Nous recevons cette semaine, dans PJ, le commandant de police Mohamed Douhane, qui publie Les tabous de la police, itinéraire d'un flic français aux éditions Bourin. Un livre dans lequel il fait part à la fois de son témoignage de policier de terrain pendant plus de dix ans et de son analyse, en tant que syndicaliste à Synergie Officiers, de la situation de notre société. Un livre pour dénoncer une délinquance toujours plus juvénile et violente, et des préjugés toujours tenaces à propos des policiers. Un livre en forme de "message" aussi "aux centaines de milliers de jeunes issus des quartiers populaires qu'avec du travail et de la volonté, on peut y arriver".
Démission des parents, défaillance de l'Education nationale, incapacité de la justice à santionner rapidement la violence des mineurs qui explose. Des jeunes toujours plus violents et qui se réunissent désormais en bandes "ethniques", reproduction de la "ghettoïsation de leurs quartiers". Des "blacks et des beurs en première ligne" pour la petite et moyenne délinquance. Une "culture de l'excuse liée au passé colonialiste de la France qui ne cesse de causer des dégâts". Une prévention qui coûte cher mais aussi disparate qu'inefficace. Mohamed Douhane, lui-même issu de l'immigration et fier de ce qu'il est devenu, parle sans langue de bois pour dresser un bilan guère reluisant de notre société actuelle.
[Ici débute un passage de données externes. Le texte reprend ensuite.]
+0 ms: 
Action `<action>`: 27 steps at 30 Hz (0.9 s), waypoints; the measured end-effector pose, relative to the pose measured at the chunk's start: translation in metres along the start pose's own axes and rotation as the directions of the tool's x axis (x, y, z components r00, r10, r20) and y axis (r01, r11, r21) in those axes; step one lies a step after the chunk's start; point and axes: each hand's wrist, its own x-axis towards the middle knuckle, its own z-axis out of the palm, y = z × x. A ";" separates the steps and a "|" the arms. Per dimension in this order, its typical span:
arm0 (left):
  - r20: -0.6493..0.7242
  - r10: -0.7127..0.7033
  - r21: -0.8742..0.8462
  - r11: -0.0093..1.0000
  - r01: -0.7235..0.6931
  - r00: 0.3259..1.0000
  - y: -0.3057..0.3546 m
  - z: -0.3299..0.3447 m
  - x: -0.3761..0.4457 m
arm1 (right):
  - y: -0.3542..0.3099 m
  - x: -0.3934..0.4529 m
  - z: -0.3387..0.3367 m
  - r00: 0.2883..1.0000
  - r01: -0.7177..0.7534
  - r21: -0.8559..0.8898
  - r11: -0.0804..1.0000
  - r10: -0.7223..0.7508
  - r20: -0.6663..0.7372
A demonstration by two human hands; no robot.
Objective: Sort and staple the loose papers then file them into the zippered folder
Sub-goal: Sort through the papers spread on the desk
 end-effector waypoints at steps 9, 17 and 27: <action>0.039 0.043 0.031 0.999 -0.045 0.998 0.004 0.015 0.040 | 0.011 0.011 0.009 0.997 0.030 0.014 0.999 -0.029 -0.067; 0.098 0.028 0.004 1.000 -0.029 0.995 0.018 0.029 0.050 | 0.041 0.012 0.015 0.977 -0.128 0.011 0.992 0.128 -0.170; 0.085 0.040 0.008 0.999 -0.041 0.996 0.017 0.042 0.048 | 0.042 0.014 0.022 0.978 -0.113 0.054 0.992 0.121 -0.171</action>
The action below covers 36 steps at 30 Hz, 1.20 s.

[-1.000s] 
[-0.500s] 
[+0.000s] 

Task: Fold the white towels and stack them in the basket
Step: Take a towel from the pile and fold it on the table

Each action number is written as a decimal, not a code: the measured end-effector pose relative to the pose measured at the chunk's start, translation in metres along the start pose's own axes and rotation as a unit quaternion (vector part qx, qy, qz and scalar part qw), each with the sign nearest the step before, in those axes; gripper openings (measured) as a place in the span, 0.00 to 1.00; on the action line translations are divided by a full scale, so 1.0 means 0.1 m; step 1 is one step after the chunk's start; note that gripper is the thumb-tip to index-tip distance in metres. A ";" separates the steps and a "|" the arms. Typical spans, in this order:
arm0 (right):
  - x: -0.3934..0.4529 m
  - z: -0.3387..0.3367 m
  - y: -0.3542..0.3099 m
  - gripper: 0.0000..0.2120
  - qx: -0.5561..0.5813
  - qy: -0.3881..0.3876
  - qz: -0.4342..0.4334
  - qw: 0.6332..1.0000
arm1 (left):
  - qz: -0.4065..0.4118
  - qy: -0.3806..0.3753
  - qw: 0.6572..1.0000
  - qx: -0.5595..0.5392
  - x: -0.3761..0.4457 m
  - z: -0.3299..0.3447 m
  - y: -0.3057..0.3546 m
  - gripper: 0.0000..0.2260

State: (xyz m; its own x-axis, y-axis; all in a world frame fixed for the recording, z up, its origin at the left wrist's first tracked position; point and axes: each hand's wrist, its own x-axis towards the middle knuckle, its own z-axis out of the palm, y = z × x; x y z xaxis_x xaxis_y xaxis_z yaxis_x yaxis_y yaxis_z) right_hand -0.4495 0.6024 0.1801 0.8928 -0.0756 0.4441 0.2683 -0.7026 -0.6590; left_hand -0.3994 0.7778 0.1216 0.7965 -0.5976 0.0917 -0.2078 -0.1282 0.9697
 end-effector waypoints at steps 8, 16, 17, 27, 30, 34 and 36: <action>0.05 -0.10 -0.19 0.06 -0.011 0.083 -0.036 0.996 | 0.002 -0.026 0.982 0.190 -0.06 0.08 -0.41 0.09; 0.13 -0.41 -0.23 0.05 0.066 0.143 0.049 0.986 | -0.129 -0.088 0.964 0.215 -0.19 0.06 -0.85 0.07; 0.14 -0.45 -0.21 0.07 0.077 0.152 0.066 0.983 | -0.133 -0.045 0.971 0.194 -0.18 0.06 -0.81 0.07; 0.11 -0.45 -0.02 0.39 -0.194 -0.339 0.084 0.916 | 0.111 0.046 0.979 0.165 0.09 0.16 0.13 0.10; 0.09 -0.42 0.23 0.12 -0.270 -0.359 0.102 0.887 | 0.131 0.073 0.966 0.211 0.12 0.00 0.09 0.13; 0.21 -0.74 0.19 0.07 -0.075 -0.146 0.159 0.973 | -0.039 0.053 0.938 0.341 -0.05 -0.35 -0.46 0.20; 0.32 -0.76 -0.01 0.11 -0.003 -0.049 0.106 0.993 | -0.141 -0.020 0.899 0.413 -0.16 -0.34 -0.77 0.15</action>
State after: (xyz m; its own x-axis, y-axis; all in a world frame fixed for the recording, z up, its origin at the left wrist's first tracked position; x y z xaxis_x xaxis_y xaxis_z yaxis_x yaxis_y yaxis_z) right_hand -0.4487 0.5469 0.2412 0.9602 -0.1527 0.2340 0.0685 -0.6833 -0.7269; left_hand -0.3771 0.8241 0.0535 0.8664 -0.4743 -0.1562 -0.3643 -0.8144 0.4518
Contrôle d'identité au faciès, gardes à vue à tour de bras, racisme chez les flics... Dans PJ, il répond aussi aux interrogations que l'on est en droit de se poser sur l'action de la police et il propose aussi une série de mesures pour maîtriser cette spirale qui pourrait, sinon, "conduire rapidement à de nouvelles violences comme celles qu'a connues le pays à l'automne 2005".